Addressing the economic dimensions of peacebuilding through trade and support to private enterprise

The impacts of conflict are as damaging to the economic potential of a nation as they are to its social and political prospects.

‘War kills development as well as people’. It destroys livelihoods as well as lives, and it undermines economic as well as political progress. Violence deprives people of opportunity as well as the physical infrastructure and social structures on which they rely. Above all, perhaps, it robs them of hope and belief in the future.

There is also a widespread assumption, although there is no direct causal relationship between the two, that poverty can be a factor driving violent conflict. Over the last decade, increasing recognition of these points has stimulated consensus on the nexus between security and development and has led to a greater appreciation that peace and economic development are inseparable.

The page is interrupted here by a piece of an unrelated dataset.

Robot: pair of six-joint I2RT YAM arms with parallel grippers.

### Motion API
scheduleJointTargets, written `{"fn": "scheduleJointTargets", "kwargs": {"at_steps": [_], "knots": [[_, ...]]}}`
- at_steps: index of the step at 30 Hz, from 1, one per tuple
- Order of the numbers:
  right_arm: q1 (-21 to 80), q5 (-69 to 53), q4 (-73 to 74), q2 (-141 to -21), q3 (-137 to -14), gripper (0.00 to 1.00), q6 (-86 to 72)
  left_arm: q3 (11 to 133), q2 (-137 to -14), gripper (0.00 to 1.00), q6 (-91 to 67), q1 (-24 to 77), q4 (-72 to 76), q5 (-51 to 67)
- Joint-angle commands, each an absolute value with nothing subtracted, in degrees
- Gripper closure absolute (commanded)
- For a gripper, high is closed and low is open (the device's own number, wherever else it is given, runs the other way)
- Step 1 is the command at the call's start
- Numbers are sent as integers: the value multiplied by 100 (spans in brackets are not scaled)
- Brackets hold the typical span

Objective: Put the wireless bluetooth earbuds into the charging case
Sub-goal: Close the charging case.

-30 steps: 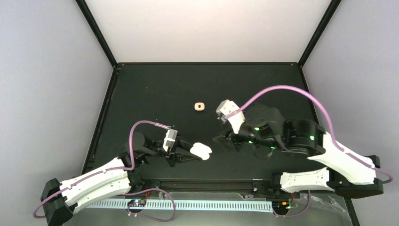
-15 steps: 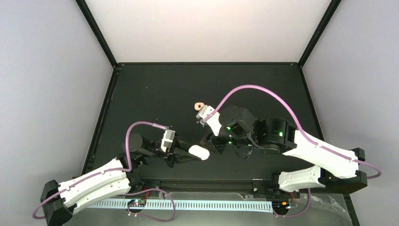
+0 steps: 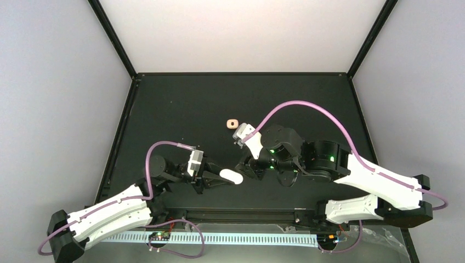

Less clarity exists on what this means in practice. The relationship between the economy, conflict and peace is more complex than is often assumed. It has largely been approached in one of two ways, reflecting the different perspectives of those engaged in exploring this issue.

For conflict specialists, attention has focused on war economies and the economic drivers of conflict more broadly, emphasising the potentially destructive consequences of shadow economies, elite capture of natural resource revenues and the illicit trades in people, weapons and drugs.

For those concerned with the socio-economic pillars of traditional ‘development’, the focus has been on the importance of stimulating rapid economic growth as the most direct path out of poverty for the estimated 1.2 billion people living on less than $1 a day.

These are not mutually exclusive agendas but they have been pursued, for the most part, in isolation from one another, leaving a critical gap in understanding how to generate the kind of economic development which both addresses the underlying economic dimensions of conflict and also provides for the urgent priorities of creating jobs and ensuring basic services are delivered to the population.

The global commitment to poverty reduction, enshrined in the Millennium Development Goals (MDGs), is illustrative. The ambitious nature of the MDGs, and the difficulties encountered in making progress towards them, has focused greater attention on the importance of economic growth as the sine qua non of poverty reduction.

Applying this approach to countries threatened or affected by conflict is problematic, however, precisely because it risks ignoring the ways in which the economy itself may be a key feature of the conflict dynamic. Simply stimulating growth in an economy which may be characterised by structural injustices, horizontal and geographical inequalities, corruption and patronage may only succeed in reinforcing or reigniting violent conflict.